La risposta è semplice: è un SUV ibrido a autonomia estesa, perché in un mondo dove l'elettrico è osannato come un messia, avere un'opzione ibrida sedurrà le anime perdute che temono di ritrovarsi senza batteria nel bel mezzo del nulla. È un po' come trovarsi al bar dei cocktail senza il portafoglio. Con la sua batteria da 50 kWh, questo SUV promette un'autonomia di 240 km in modalità completamente elettrica, ed è qui che le cose si fanno folli. Il motore termico non serve per far muovere le ruote, no, si limita a ricaricare gentilmente la tua batteria.
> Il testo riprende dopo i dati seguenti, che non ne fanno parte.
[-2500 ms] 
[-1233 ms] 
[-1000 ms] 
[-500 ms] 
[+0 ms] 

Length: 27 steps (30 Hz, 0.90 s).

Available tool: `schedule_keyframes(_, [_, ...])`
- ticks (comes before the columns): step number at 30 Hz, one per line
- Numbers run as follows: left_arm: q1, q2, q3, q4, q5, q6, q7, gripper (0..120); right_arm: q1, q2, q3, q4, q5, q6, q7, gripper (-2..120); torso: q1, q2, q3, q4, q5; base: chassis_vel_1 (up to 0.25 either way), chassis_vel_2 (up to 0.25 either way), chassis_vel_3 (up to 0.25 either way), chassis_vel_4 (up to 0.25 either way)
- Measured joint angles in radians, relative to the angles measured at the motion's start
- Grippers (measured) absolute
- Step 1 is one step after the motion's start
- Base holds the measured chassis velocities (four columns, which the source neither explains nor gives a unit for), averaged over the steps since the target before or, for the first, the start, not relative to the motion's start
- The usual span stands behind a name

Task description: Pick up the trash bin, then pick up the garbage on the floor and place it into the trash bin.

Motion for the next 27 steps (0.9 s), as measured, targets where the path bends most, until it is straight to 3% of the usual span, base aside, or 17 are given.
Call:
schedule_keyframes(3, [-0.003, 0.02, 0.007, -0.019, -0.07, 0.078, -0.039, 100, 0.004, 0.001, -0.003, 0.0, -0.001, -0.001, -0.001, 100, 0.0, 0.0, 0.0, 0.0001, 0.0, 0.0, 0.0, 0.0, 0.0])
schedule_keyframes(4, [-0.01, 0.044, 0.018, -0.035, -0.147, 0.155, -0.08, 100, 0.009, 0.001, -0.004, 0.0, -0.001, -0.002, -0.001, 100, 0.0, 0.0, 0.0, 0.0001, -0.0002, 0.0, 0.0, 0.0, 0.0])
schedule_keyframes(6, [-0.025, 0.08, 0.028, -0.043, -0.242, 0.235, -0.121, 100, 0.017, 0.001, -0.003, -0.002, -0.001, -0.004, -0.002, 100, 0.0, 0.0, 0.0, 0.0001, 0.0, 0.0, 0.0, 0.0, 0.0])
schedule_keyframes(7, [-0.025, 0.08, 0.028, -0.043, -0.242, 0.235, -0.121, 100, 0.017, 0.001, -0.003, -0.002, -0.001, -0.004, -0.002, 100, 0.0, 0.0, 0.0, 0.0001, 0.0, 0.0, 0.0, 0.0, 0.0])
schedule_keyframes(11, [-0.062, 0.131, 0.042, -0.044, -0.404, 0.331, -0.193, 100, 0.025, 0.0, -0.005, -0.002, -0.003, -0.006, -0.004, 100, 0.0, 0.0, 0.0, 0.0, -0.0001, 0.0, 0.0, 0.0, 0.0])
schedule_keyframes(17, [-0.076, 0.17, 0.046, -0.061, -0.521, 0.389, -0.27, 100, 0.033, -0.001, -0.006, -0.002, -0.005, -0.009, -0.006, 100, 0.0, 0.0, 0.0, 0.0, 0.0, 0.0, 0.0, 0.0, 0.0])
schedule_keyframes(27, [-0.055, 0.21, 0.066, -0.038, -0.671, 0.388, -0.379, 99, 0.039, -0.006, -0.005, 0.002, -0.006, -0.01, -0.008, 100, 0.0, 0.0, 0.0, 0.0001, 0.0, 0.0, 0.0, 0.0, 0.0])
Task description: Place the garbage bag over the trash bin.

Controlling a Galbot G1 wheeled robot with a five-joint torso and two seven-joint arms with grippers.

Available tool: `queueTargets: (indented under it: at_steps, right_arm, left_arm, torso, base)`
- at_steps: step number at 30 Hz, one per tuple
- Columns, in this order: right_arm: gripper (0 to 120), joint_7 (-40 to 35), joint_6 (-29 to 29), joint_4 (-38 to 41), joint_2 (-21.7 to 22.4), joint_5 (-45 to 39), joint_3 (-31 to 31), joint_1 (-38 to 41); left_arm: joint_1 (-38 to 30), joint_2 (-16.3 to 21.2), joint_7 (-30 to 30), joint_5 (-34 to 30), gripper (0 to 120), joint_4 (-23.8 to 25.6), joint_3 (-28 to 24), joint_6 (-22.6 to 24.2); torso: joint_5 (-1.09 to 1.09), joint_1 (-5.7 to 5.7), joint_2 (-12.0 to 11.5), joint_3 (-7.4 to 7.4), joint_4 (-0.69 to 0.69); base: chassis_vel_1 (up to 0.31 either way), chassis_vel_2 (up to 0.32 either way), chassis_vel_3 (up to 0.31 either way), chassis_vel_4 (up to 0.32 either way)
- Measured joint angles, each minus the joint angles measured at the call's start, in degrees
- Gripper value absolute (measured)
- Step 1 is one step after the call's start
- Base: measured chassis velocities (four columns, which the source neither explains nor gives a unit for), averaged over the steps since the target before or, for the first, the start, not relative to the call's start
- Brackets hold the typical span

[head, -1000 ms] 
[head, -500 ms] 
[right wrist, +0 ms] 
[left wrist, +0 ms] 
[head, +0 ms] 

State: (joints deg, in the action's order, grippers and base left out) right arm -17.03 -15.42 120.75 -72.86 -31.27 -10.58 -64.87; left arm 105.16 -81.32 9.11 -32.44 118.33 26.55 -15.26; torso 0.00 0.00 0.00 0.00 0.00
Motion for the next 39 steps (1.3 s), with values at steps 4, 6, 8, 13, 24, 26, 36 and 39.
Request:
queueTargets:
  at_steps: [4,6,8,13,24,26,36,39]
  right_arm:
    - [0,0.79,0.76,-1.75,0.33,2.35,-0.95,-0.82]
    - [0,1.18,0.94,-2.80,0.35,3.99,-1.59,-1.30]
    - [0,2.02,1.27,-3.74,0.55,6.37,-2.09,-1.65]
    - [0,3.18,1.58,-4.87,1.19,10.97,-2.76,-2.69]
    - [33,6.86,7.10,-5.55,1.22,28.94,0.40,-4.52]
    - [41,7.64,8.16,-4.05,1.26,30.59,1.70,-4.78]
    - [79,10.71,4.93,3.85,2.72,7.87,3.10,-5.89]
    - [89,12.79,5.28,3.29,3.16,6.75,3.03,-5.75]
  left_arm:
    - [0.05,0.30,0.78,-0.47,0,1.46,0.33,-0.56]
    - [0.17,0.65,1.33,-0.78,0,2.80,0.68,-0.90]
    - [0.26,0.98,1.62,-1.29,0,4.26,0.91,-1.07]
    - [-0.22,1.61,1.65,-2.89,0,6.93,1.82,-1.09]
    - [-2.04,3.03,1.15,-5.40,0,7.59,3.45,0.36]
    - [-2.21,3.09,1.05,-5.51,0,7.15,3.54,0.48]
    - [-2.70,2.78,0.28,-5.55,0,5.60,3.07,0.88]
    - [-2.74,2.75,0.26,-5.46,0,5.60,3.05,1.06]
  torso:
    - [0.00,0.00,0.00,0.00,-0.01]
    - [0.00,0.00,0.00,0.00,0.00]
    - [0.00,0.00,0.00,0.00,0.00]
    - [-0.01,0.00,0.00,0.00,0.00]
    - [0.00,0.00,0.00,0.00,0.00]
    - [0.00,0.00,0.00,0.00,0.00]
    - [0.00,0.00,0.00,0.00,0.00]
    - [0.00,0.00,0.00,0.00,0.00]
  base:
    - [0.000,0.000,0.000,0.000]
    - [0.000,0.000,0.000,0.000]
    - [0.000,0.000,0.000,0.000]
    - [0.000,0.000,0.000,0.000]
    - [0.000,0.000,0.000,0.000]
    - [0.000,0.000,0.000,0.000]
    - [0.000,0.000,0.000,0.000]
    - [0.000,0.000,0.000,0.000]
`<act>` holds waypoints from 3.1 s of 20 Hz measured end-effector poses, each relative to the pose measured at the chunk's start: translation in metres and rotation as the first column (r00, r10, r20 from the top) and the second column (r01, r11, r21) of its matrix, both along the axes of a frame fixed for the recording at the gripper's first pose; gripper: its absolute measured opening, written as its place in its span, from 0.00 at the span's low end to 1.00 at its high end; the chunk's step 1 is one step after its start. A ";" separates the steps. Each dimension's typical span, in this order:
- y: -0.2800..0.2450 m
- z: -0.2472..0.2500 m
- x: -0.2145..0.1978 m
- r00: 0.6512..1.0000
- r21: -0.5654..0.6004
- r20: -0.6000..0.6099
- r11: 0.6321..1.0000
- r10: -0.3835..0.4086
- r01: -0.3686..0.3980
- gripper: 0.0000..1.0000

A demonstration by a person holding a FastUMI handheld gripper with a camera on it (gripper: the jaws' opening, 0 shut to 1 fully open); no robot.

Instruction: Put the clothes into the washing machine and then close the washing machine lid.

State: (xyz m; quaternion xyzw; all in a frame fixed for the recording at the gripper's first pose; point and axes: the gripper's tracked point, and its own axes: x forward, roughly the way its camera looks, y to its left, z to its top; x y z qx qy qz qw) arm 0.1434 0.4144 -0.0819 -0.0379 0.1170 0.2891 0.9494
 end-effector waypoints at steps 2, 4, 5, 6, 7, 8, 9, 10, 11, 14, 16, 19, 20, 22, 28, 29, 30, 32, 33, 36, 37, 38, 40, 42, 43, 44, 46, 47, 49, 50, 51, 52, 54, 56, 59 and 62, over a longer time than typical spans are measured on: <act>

Meraviglia garantita!
Un ritorno in grande stile sotto il marchio Scout
Questa motorizzazione non è che un aspetto dello spettacolo. Volkswagen, oltre alla sua storia ricca di tritacarne, ha deciso di resuscitare il marchio Scout, pieno di nostalgia per gli amanti del fuoristrada. Con le sue caratteristiche tecniche impressionanti – telaio a lamelle, altezza da terra elevata e persino una capacità di superamento che farebbe arrossire qualsiasi SUV logorato dai marciapiedi di Londra – il Scout Traveler e il Scout Terra sono qui per ricordare agli appassionati che il piacere della guida off-road non è scomparso. Questi modelli hanno registrato più di 130.000 prenotazioni, un numero che somiglia di più a una maratona che a un giro sulle montagne russe.
Il futuro ibrido: un mix di innovazioni e reminiscenze
Con il 77% di questi ordini per la versione EREV, sembra che i consumatori vogliano mantenere quel piccolo tocco di termico mentre si riempiono di elettroni. Volkswagen ha colpito duro sul mercato americano, dove la paura di un'autonomia insufficiente spinge i conducenti verso soluzioni più flessibili. Un po' come un vecchio leone che torna a cacciare, i marchi seguono il loro istinto e Volkswagen, fedele alla sua reputazione, offre un'opzione allettante. La paura della batteria scarica non deve essere sottovalutata, e lo sanno. Lo spettro delle colonnine di ricarica che sono spuntate come funghi non è ancora una realtà.
Per gli amanti del fuoristrada e dell'ibrido, la concorrenza sarà agguerrita. Ford, Toyota e Renault seguono da vicino queste innovazioni, così come Peugeot e Nissan che scrutano avidamente le tendenze dell’elettromobilità. Il futuro si preannuncia entusiasmante, anche se coloro che sperano in un’invasione di elettriche pure potrebbero rimanere delusi. La verità è che, nonostante le grida di allerta degli ecologisti, il conducente moderno vuole essere rassicurato e avere un piede in ogni campo. Chi potrebbe dargli torto? Tra gli ex adoratori della termodinamica e i giovani ecologisti attenti all'ambiente, Volkswagen ha evidentemente trovato il modo di accontentare tutti. Ma sì, c'è ancora speranza in questo mondo in pieno disordine.